What Are Contingency Fee Arrangements in Commercial Litigation?

Contingency fee arrangements in commercial litigation allow clients to pursue legal claims without paying attorney fees upfront. Instead of billing by the hour, attorneys agree to accept a percentage of the recovery if the case is successful. If there is no recovery, the attorney typically receives no fee.

This fee structure creates alignment between attorney and client interests, as both parties benefit from maximizing the recovery amount. For businesses and individuals with valid claims but limited resources, contingency arrangements can provide access to justice that might otherwise be unattainable through traditional fee structures. However, not all commercial litigation matters are suitable for contingency arrangements, and attorneys carefully evaluate case merits before accepting them on this basis.

Types of Commercial Litigation Cases Handled on Contingency

Law firms that accept contingency arrangements for commercial litigation typically focus on cases with significant damages and clear liability. These often include business fraud, breach of fiduciary duty, intellectual property theft, antitrust violations, and contract disputes with substantial damages.

Fraud cases are particularly well-suited for contingency arrangements when there is compelling evidence of deception resulting in quantifiable financial harm. Securities fraud, consumer fraud, and business-to-business fraud may all qualify for contingency representation if the potential recovery justifies the risk. Some firms also handle qui tam (whistleblower) cases under the False Claims Act, where individuals report fraud against the government and potentially share in the recovery.

Provider Comparison: Law Firms Offering Contingency Services

Several established law firms specialize in commercial litigation and fraud cases on contingency. Robins Kaplan is known for handling complex business disputes on contingency, with particular strength in antitrust and intellectual property matters. Their contingency model allows them to represent clients ranging from small businesses to large corporations seeking significant recoveries.

Susman Godfrey has built a reputation for high-stakes commercial litigation on contingency, often representing plaintiffs in business disputes with potential recoveries in the millions or billions. Their flexible fee arrangements include pure contingency, hybrid arrangements, and success fees.

Hausfeld specializes in complex litigation including antitrust, consumer protection, and securities fraud on contingency. Their global presence allows them to handle cross-border commercial disputes for clients who might not otherwise have resources to pursue claims.
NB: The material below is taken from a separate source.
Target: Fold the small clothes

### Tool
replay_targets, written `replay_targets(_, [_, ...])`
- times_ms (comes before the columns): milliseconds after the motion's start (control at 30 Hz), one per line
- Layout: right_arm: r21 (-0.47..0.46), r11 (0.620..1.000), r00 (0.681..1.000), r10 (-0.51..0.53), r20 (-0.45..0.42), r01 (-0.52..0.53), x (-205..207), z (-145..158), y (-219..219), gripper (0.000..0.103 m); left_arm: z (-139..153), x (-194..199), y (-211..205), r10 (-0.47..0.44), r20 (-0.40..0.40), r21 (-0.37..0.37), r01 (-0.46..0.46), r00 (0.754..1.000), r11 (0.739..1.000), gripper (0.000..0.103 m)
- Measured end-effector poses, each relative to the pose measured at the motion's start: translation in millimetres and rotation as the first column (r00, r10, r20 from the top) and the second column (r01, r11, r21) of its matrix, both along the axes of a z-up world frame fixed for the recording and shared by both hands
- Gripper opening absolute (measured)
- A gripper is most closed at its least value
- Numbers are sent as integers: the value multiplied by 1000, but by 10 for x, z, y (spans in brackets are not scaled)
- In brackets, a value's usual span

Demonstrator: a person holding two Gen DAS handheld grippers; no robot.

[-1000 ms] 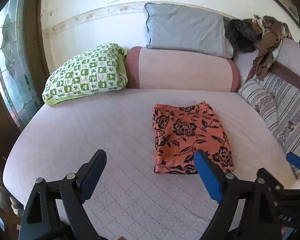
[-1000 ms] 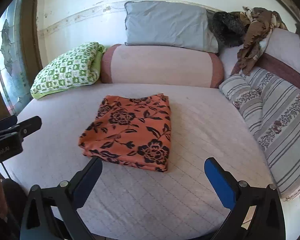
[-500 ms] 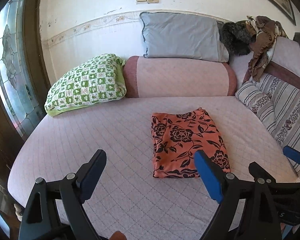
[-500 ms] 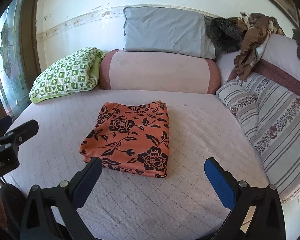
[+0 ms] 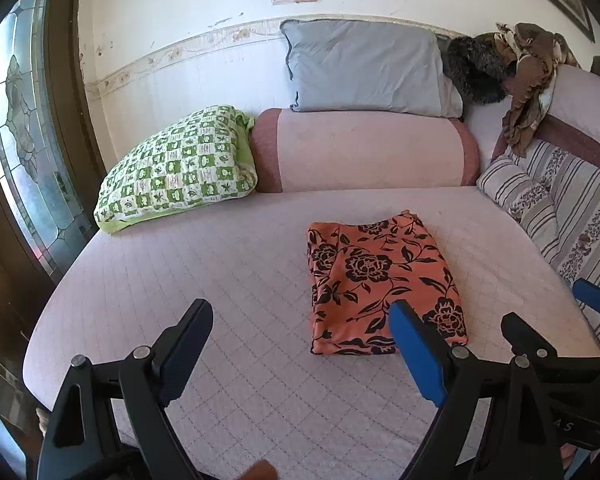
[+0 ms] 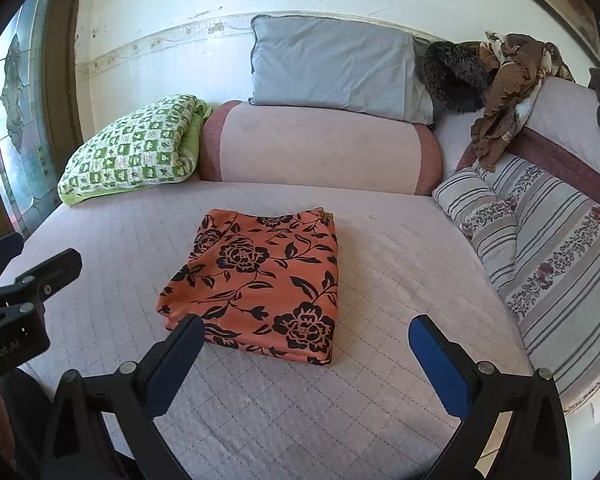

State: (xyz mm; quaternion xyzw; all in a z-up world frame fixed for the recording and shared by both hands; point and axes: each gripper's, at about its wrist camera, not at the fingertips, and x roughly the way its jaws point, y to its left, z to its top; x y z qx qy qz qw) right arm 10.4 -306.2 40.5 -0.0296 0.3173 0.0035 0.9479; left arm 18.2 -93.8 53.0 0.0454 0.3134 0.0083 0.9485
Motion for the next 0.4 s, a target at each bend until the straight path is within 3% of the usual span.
replay_targets(400, [-3,1000,1000,2,-8,-2,124,-18,31,103,-44,133,-53,-42,-2,-17,42,999,999,94])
Benefits and Drawbacks of Contingency Arrangements

Benefits of contingency arrangements include access to justice without upfront costs, alignment of interests between attorney and client, and risk transfer to the law firm. This approach allows businesses with valid claims but cash flow concerns to pursue litigation they might otherwise abandon.

However, there are drawbacks to consider. The contingency percentage typically ranges from 25% to 40% of the recovery, which can represent a significant portion of damages. Additionally, while attorney fees are contingent, clients may still be responsible for case expenses such as filing fees, expert witnesses, and discovery costs. Some firms require expense advances or monthly expense payments even in contingency cases.

Furthermore, finding qualified attorneys for commercial contingency cases can be challenging, as many firms prefer the predictable income of hourly billing. The most established Bernstein Liebhard and DiCello Levitt firms are selective about which cases they accept on contingency, looking for strong liability evidence and substantial damages.

How to Choose the Right Contingency Fee Firm

When selecting a law firm for commercial litigation or fraud on contingency, evaluate their track record in similar cases. Request information about their success rates and significant recoveries in your specific type of dispute. Firms like Boies Schiller Flexner and Quinn Emanuel publish case results that demonstrate their capabilities.

Understand the firm's contingency fee structure, including the percentage they charge and how case expenses are handled. Some firms offer sliding scales where the percentage increases as the case progresses toward trial, while others maintain a fixed percentage regardless of when the case resolves. Also clarify whether the firm calculates their fee before or after deducting case expenses, as this can significantly impact your net recovery.

Finally, assess the firm's resources and capacity to handle your case properly. Commercial litigation often requires substantial attorney time and financial investment, particularly when facing well-funded defendants. Firms like Kellogg Hansen maintain the staffing and financial resources to sustain complex commercial litigation through trial and appeal when necessary.

Conclusion

Contingency fee arrangements have democratized access to commercial litigation by enabling businesses and individuals to pursue valid claims without prohibitive upfront costs. When selecting a firm for your case, carefully consider their experience with your specific type of dispute, their fee structure, and their resources to effectively advocate for your interests. While the contingency percentage represents a significant portion of any recovery, this model allows many claimants to seek justice who would otherwise abandon legitimate claims due to financial constraints. For businesses with strong cases but limited litigation budgets, partnering with an experienced contingency fee firm may provide the optimal path to recovery.